*Task description*
Only the lines below from the one containing "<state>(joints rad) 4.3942" to the one containing "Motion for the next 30" should be repeated, both included and unchanged.

*Supplied material*
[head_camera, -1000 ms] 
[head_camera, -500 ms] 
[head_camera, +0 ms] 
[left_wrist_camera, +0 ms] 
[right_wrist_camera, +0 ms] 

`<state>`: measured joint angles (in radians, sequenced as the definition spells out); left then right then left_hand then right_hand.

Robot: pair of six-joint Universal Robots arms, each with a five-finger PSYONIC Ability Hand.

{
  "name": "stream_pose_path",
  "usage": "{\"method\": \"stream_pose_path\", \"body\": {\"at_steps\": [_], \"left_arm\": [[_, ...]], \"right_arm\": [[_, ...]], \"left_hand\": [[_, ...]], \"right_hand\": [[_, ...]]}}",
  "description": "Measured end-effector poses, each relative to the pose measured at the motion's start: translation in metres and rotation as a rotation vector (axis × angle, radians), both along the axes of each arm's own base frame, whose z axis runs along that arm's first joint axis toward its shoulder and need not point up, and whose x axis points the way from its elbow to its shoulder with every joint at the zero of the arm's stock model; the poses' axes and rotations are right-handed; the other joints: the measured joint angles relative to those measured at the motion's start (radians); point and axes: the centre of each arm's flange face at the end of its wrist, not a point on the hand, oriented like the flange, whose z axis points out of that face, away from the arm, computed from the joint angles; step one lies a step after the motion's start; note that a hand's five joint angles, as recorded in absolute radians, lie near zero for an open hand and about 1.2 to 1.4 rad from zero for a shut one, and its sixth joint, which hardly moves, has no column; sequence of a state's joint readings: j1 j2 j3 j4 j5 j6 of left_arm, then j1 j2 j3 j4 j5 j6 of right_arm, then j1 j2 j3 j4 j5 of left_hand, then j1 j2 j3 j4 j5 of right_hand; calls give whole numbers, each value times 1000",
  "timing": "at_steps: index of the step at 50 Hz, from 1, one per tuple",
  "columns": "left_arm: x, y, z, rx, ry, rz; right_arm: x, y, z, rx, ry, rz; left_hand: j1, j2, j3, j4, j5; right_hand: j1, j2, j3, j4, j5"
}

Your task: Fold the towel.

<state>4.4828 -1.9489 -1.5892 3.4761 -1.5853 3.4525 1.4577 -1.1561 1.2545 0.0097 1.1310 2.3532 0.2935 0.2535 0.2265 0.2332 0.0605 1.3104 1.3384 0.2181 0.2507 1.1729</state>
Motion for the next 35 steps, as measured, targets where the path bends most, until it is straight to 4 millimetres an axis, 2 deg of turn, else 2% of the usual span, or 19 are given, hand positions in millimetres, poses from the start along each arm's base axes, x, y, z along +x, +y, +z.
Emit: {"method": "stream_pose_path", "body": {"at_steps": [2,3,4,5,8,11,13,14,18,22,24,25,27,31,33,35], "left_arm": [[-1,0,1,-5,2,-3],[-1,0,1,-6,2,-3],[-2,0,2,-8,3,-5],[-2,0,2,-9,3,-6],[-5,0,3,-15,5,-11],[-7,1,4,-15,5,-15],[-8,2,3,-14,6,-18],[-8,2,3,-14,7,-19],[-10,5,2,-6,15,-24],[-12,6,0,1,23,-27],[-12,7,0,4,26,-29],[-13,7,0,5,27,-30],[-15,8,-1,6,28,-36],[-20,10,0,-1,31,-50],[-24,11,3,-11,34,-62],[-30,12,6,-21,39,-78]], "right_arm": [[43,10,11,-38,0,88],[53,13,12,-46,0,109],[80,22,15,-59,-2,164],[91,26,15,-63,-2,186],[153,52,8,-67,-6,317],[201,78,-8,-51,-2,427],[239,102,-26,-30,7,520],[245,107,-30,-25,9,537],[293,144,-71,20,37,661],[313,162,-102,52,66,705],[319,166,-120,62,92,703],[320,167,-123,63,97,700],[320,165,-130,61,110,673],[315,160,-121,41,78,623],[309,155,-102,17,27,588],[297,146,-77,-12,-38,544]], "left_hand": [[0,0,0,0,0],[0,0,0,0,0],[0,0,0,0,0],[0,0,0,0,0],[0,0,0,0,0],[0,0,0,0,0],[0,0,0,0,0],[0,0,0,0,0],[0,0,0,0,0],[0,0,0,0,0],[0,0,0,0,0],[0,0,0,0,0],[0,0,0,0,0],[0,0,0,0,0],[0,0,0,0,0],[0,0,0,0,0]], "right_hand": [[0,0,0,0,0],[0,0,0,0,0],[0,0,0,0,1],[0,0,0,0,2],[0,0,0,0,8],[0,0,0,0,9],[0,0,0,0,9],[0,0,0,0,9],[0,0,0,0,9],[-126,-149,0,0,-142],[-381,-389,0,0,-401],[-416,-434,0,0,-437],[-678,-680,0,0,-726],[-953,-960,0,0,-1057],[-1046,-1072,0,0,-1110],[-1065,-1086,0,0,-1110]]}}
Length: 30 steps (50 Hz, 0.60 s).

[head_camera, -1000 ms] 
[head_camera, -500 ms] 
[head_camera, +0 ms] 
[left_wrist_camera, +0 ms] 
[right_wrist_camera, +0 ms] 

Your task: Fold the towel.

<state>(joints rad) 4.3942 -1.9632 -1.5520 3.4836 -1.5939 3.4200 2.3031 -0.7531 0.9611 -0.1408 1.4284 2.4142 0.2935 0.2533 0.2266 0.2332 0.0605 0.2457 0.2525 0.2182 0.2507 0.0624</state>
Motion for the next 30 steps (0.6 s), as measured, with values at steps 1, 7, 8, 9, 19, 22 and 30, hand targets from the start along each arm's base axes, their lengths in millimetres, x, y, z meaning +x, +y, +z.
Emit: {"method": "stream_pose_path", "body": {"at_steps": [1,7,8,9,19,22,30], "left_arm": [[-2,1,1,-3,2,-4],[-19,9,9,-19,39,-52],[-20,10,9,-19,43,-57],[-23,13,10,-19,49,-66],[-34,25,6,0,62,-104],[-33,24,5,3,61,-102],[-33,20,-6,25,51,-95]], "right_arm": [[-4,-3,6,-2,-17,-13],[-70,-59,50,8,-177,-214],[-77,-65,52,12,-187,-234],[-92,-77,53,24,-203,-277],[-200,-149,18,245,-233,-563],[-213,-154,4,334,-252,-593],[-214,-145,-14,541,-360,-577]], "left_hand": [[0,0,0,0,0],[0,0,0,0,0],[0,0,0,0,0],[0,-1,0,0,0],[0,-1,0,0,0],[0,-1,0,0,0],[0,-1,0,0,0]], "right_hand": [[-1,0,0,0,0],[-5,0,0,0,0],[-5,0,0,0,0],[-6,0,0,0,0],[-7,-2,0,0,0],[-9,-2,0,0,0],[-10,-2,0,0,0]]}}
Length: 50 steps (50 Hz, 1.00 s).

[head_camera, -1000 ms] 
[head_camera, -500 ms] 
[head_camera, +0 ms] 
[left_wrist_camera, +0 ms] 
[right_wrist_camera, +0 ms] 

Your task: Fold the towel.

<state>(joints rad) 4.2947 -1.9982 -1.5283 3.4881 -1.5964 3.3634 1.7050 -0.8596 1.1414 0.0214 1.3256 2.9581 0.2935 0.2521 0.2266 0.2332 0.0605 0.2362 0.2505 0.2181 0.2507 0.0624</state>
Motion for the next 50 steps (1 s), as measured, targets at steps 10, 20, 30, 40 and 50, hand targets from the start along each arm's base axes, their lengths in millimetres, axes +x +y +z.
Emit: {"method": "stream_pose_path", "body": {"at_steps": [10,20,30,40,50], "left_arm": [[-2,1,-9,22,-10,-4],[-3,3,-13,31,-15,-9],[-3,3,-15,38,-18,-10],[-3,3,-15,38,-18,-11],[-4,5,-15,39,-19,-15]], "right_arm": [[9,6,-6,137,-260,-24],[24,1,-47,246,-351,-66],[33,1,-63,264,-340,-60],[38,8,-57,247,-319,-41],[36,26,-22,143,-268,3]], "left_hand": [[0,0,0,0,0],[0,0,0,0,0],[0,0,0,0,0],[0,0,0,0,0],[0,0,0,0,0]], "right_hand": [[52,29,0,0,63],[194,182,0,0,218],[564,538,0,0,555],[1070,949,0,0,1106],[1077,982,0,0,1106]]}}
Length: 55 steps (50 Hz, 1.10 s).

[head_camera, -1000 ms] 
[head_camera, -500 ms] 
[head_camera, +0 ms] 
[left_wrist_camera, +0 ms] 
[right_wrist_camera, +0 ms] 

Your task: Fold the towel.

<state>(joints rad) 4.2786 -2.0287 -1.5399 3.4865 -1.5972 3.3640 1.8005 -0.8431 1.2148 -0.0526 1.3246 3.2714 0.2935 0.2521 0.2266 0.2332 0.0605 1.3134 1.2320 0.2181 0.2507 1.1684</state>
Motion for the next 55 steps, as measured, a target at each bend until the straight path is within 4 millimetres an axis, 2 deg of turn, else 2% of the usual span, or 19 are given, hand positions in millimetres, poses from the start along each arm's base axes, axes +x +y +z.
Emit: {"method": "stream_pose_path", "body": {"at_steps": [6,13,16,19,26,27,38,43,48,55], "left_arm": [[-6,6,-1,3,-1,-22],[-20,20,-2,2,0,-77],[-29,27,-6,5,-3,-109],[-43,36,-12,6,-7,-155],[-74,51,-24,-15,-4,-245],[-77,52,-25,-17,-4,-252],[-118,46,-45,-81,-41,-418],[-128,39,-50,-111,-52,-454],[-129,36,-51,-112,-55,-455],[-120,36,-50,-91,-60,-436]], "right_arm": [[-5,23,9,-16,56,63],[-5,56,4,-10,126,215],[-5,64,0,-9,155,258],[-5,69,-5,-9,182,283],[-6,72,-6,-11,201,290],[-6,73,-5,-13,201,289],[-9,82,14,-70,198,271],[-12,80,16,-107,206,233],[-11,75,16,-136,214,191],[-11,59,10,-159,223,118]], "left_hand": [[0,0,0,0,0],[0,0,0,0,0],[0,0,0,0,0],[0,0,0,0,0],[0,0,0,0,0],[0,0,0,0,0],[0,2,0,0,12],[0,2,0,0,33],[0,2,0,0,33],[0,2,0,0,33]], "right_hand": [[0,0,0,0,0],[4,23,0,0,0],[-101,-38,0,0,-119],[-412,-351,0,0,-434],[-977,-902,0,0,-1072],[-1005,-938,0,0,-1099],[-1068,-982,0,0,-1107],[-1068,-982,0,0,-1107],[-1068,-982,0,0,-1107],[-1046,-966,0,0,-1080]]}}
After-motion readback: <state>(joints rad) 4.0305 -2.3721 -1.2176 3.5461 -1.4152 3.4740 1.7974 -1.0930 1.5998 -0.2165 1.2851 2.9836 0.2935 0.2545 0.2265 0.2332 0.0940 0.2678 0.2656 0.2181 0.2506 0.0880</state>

*Exercise result*
<state>(joints rad) 4.3942 -1.9632 -1.5520 3.4836 -1.5939 3.4200 2.3031 -0.7531 0.9611 -0.1408 1.4284 2.4142 0.2935 0.2533 0.2266 0.2332 0.0605 0.2457 0.2525 0.2182 0.2507 0.0624</state>
Motion for the next 30 steps (0.6 s), as measured, with values at steps 1, 7, 8, 9, 19, 22 and 30, hand targets from the start along each arm's base axes, their lengths in millimetres, x, y, z meaning +x, +y, +z.

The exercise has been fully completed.